## MATERIAL TO PROCESS:
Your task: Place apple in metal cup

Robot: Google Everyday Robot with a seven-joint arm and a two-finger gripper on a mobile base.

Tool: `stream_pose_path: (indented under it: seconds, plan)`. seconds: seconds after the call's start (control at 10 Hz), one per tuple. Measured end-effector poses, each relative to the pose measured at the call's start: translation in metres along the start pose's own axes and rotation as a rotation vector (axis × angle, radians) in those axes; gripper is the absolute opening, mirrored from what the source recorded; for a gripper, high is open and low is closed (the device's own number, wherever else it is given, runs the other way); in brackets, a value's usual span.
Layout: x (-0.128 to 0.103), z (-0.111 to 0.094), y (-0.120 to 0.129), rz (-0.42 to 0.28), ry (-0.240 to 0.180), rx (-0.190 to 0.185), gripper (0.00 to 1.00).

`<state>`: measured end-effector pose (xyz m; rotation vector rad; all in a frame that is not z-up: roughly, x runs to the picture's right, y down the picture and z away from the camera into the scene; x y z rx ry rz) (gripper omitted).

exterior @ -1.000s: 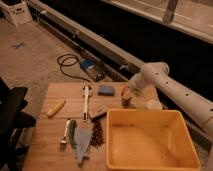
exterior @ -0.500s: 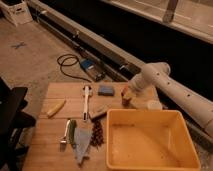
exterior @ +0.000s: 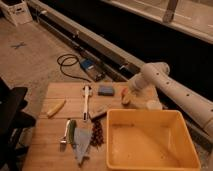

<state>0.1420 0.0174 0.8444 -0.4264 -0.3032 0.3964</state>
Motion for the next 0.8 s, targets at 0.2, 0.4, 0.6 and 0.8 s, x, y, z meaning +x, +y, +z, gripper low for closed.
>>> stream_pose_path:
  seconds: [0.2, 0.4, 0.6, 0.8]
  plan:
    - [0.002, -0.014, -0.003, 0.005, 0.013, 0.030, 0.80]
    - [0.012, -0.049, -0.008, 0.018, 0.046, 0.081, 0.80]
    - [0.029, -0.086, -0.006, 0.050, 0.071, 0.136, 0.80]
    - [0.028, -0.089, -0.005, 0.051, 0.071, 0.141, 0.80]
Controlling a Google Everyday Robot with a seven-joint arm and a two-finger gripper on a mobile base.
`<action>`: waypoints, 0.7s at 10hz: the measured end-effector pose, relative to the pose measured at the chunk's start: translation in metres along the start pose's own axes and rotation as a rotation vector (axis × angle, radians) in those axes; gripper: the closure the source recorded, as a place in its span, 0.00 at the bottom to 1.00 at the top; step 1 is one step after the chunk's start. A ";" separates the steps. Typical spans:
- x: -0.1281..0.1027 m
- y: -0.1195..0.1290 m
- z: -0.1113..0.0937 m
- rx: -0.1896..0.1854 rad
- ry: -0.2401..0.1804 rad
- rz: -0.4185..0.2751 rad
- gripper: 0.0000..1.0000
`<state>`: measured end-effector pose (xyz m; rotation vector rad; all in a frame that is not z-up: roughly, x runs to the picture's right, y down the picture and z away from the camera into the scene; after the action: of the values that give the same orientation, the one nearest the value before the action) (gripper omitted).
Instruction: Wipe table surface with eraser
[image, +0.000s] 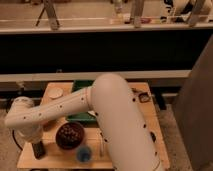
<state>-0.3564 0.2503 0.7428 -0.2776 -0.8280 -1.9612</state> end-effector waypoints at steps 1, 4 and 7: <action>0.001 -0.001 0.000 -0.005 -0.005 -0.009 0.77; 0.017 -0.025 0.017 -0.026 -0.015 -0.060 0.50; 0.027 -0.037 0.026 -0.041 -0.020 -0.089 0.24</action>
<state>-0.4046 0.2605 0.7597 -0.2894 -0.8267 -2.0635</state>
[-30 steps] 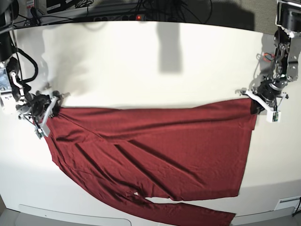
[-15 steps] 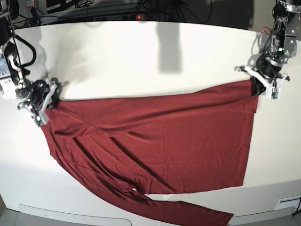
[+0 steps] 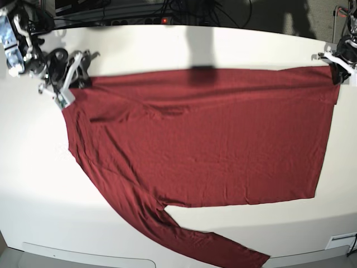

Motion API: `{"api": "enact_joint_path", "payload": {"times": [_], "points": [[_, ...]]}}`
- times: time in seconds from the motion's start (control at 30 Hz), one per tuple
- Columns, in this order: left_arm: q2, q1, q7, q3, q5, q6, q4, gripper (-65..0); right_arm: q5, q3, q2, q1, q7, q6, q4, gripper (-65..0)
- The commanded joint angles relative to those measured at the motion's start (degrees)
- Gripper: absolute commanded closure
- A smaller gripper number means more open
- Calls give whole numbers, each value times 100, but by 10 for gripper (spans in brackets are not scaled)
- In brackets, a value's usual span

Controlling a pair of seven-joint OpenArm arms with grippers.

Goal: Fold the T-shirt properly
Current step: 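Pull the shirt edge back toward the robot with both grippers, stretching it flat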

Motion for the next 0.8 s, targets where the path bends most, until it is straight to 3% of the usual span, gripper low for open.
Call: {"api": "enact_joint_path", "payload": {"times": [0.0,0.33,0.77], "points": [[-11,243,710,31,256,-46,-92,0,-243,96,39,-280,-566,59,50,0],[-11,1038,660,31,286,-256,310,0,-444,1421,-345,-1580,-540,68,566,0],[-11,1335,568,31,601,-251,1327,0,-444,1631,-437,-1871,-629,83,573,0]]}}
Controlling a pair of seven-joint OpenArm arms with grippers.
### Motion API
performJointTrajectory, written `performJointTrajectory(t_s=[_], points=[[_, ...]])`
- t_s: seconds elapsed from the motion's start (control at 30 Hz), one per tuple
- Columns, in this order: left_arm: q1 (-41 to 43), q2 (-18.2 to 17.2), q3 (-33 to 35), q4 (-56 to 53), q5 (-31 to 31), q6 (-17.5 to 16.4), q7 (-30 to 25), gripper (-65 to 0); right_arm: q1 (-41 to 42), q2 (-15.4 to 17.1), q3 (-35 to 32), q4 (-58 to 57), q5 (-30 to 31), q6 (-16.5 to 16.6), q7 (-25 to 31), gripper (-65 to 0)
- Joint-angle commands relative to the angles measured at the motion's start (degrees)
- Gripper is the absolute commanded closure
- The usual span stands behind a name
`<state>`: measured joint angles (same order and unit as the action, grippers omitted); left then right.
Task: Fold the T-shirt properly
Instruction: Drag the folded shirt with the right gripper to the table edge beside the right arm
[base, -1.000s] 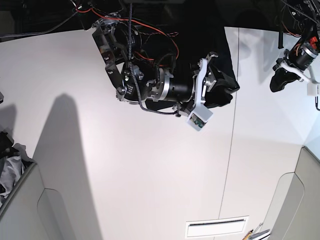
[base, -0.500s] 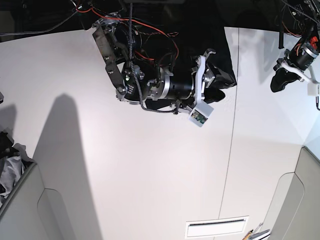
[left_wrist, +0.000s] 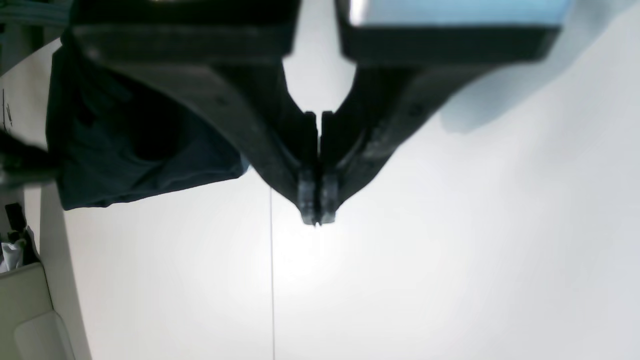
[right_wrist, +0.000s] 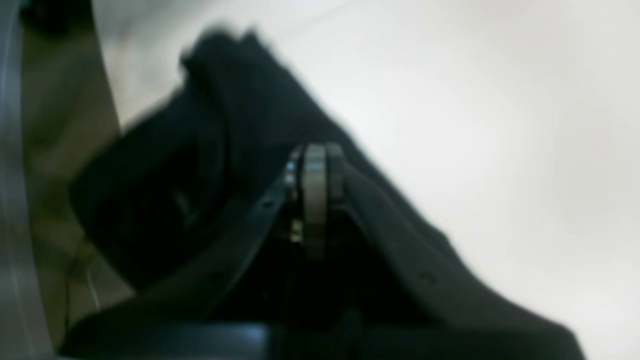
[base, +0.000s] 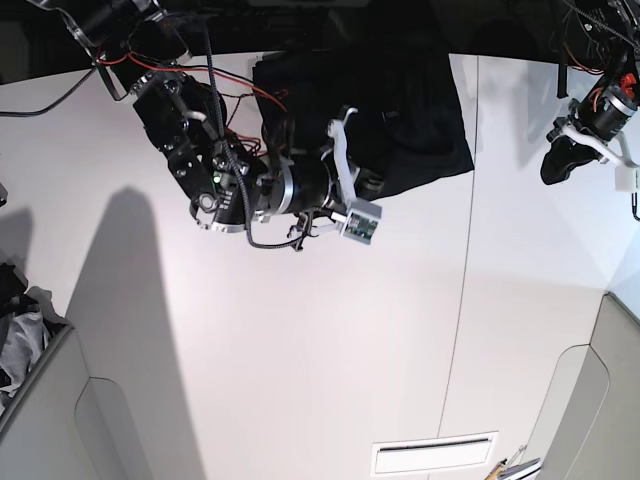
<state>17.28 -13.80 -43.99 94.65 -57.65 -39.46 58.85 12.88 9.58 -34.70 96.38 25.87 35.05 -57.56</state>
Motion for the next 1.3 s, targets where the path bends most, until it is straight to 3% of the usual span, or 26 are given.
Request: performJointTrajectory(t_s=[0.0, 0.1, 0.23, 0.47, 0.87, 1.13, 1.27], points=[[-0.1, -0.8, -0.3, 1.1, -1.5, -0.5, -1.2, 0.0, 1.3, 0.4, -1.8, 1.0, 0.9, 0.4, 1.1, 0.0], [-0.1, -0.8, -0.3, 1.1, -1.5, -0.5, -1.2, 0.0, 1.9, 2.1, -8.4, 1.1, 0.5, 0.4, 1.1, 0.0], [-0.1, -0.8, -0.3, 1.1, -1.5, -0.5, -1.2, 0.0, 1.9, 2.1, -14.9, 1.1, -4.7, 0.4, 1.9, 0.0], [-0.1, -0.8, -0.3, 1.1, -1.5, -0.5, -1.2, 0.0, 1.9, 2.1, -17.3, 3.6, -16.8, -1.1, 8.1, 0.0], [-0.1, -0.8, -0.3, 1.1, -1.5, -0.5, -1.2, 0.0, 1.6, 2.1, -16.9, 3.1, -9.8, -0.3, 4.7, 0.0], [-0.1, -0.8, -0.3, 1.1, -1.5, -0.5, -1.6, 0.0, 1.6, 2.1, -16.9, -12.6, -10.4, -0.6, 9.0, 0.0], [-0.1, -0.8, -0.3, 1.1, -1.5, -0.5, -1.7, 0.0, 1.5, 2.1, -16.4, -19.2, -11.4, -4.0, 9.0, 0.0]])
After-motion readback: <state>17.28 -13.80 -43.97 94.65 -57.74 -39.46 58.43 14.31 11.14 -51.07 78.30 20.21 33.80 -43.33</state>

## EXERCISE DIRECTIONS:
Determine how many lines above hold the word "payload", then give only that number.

## YOUR RESPONSE:
2